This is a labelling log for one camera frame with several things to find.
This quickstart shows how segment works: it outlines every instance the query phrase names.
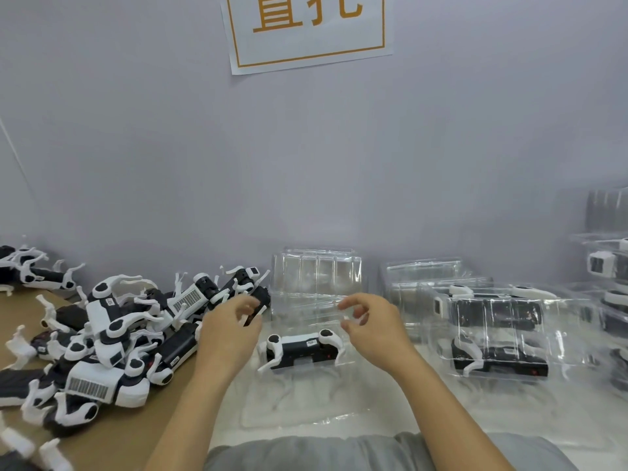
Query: orange border
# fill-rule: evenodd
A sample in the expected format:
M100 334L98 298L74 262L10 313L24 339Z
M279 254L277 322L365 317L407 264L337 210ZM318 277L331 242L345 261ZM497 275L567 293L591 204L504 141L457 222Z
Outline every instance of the orange border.
M265 64L277 64L278 62L310 60L313 58L322 58L323 56L334 56L335 54L359 53L360 51L371 51L372 49L382 49L383 47L386 47L386 16L385 16L385 11L384 11L384 0L382 0L382 45L381 46L361 47L360 49L350 49L348 51L337 51L336 53L313 54L312 56L301 56L300 58L290 58L287 60L256 62L254 64L240 64L240 55L237 52L237 41L235 38L236 31L234 29L234 20L231 16L231 3L229 2L229 0L227 0L227 8L229 9L229 21L231 23L231 35L234 38L234 47L235 47L235 52L236 52L235 59L237 62L237 67L239 68L252 68L253 66L264 66Z

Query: person
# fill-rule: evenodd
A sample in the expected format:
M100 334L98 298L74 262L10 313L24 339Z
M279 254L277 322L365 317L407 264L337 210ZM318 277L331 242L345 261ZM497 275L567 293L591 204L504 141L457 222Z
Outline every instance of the person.
M206 471L577 471L542 438L484 433L414 348L397 308L366 293L340 302L340 310L353 306L357 319L341 326L357 351L397 382L421 434L347 440L292 436L222 447L208 457L224 394L259 339L261 317L248 327L239 324L256 305L256 299L239 295L205 315L193 377L145 471L200 471L203 466Z

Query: hand
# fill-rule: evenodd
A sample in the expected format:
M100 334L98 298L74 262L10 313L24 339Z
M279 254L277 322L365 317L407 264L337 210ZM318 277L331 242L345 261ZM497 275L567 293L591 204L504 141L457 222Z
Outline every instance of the hand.
M239 320L253 314L258 305L257 299L240 294L205 313L195 375L224 372L231 381L242 370L257 345L262 317L255 317L247 327L240 325Z
M405 363L404 358L417 355L399 310L390 302L359 292L343 299L338 309L343 311L351 306L355 306L353 316L360 323L344 320L341 326L356 350L371 364L393 375Z

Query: person's left arm
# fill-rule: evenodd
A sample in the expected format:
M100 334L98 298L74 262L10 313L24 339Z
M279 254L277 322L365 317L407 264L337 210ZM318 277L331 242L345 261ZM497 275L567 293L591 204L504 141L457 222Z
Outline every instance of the person's left arm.
M205 314L194 375L145 471L203 468L222 399L250 359L262 327L261 317L247 327L238 321L258 304L255 298L241 294Z

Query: person's left hand
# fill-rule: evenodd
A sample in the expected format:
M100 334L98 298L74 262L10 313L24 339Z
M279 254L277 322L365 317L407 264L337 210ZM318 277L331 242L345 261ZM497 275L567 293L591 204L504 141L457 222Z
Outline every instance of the person's left hand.
M238 374L255 350L262 317L255 317L247 327L240 325L239 320L243 315L253 314L258 305L257 299L240 294L205 313L195 376L218 372L231 381Z
※ ※ ※
## TO DO
The records, exactly as written but without images, should be returned.

## ANSWER TO THE PROBLEM
This is a labelling log for one camera frame with several things to find.
This quickstart shows how segment works: it outlines every instance the query phrase names.
Query: orange border
# fill-rule: evenodd
A sample in the expected format:
M100 334L98 298L74 262L10 313L24 339Z
M279 254L277 322L365 317L407 264L337 210ZM318 277L331 242L345 261ZM497 275L567 293L591 204L504 141L457 222Z
Outline every instance of the orange border.
M265 64L277 64L278 62L310 60L313 58L322 58L323 56L334 56L335 54L359 53L360 51L371 51L372 49L382 49L383 47L386 47L386 16L385 16L385 11L384 11L384 0L382 0L382 45L381 46L361 47L360 49L350 49L348 51L337 51L336 53L313 54L312 56L301 56L300 58L290 58L287 60L256 62L254 64L240 64L240 55L237 52L237 41L235 38L236 31L234 29L234 20L231 16L231 3L229 2L229 0L227 0L227 8L229 9L229 21L231 23L231 35L234 38L234 47L235 47L235 52L236 52L235 59L237 62L237 67L239 68L252 68L253 66L264 66Z

Query: person
# fill-rule: evenodd
A sample in the expected format:
M100 334L98 298L74 262L10 313L24 339Z
M279 254L277 322L365 317L407 264L337 210ZM318 277L331 242L345 261ZM497 275L567 293L591 204L504 141L457 222Z
Outline every instance of the person.
M206 471L577 471L542 438L484 433L414 348L397 308L366 293L340 302L340 310L353 306L357 319L341 326L357 351L397 382L421 434L347 440L292 436L222 447L208 457L224 394L259 339L261 317L248 327L239 324L256 305L256 299L239 295L205 315L193 377L145 471L200 471L203 466Z

Query: hand
# fill-rule: evenodd
A sample in the expected format:
M100 334L98 298L74 262L10 313L24 339Z
M279 254L277 322L365 317L407 264L337 210ZM318 277L331 242L345 261ZM497 275L567 293L591 204L504 141L457 222Z
Outline every instance of the hand.
M239 320L253 314L258 305L257 299L240 294L205 313L195 375L224 372L231 381L242 370L257 345L262 317L255 317L247 327L240 325Z
M405 363L404 358L417 355L399 310L390 302L359 292L343 299L338 309L343 311L351 306L355 306L353 316L360 323L344 320L341 326L356 350L371 364L393 375Z

Query: person's left arm
# fill-rule: evenodd
A sample in the expected format:
M100 334L98 298L74 262L10 313L24 339Z
M279 254L277 322L365 317L407 264L337 210ZM318 277L331 242L345 261ZM497 275L567 293L591 204L504 141L457 222Z
Outline every instance of the person's left arm.
M205 314L194 375L145 471L203 468L222 399L250 359L262 327L261 317L247 327L238 321L258 304L255 298L241 294Z

Query: person's left hand
# fill-rule: evenodd
A sample in the expected format:
M100 334L98 298L74 262L10 313L24 339Z
M279 254L277 322L365 317L407 264L337 210ZM318 277L331 242L345 261ZM497 275L567 293L591 204L504 141L457 222Z
Outline every instance of the person's left hand.
M238 374L255 350L262 317L255 317L247 327L240 325L239 320L243 315L253 314L258 305L257 299L240 294L205 313L195 376L218 372L231 381Z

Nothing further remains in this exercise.